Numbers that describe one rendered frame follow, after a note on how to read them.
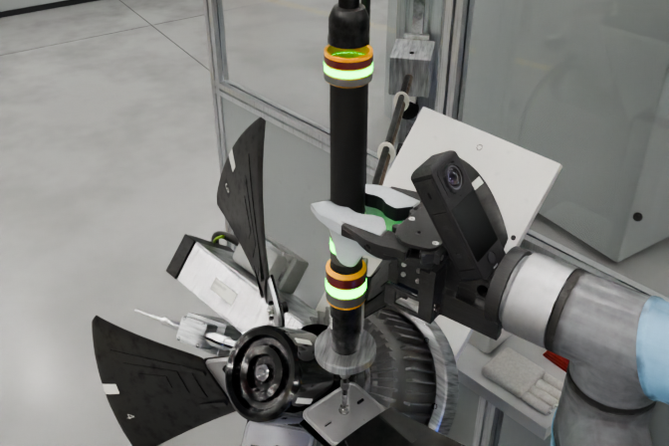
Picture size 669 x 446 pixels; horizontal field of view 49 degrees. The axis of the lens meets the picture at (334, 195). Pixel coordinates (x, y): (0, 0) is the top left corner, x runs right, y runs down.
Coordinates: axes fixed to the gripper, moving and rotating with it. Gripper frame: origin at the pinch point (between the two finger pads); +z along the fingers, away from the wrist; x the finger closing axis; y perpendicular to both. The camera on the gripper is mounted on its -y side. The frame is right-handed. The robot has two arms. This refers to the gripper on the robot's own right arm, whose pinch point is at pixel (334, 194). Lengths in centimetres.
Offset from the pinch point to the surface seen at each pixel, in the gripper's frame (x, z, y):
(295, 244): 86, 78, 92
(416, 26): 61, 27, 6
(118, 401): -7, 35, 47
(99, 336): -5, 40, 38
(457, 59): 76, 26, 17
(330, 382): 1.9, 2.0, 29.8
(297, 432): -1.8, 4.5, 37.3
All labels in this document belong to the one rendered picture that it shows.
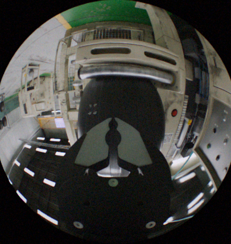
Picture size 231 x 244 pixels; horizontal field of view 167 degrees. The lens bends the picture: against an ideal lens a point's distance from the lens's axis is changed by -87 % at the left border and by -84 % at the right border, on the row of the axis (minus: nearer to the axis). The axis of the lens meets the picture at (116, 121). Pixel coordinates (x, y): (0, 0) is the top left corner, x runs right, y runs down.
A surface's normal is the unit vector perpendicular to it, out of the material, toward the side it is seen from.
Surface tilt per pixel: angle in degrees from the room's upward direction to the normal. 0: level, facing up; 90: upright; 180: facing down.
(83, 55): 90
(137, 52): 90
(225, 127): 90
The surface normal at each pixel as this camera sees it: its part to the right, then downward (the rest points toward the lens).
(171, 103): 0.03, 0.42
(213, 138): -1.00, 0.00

■ ■ ■ ■

◆ **Task to carry out**:
The pictures alone are to be left out when the data above is copied; all else must match exactly.

◆ **Task solution**:
Numbers that describe one rendered frame follow, after a note on how to read them.
Picture size 669 x 446 pixels; horizontal field of view 49 degrees. The axis of the lens meets the picture at (334, 195). Pixel coordinates (x, y): (0, 0) is the top left corner, x runs right, y runs down.
Coordinates: axes fixed to the gripper, moving and rotating with it. Gripper frame: origin at the pinch point (between the two finger pads); +z along the fingers, away from the wrist; x the finger closing axis; y perpendicular to both. The camera on the gripper is mounted on its -y side. The frame is right-handed. The robot has two arms. This refers to the gripper on the robot's own right arm, whose pinch point is at pixel (334, 194). Lengths in centimetres.
Offset from the pinch point to the surface seen at each pixel, in the gripper's frame (x, z, y):
(295, 244): 86, 78, 92
(416, 26): 61, 27, 6
(118, 401): -7, 35, 47
(99, 336): -5, 40, 38
(457, 59): 76, 26, 17
(330, 382): 1.9, 2.0, 29.8
(297, 432): -1.8, 4.5, 37.3
All labels in this document belong to the one rendered picture that it shows.
Picture size 231 x 244 pixels; horizontal field of view 167 degrees. The lens bends the picture: against an ideal lens a point's distance from the lens's axis is changed by -87 % at the left border and by -84 % at the right border, on the row of the axis (minus: nearer to the axis). The axis of the lens meets the picture at (116, 121). Pixel coordinates (x, y): (0, 0) is the top left corner, x runs right, y runs down.
A surface's normal is the unit vector perpendicular to it, out of the material, toward the side it is seen from.
Surface tilt per pixel: angle in degrees from the room's upward direction to the normal. 0: level, facing up; 90: upright; 180: facing down.
(83, 55): 90
(137, 52): 90
(225, 127): 90
The surface normal at each pixel as this camera sees it: its part to the right, then downward (the rest points toward the lens).
(171, 103): 0.03, 0.42
(213, 138): -1.00, 0.00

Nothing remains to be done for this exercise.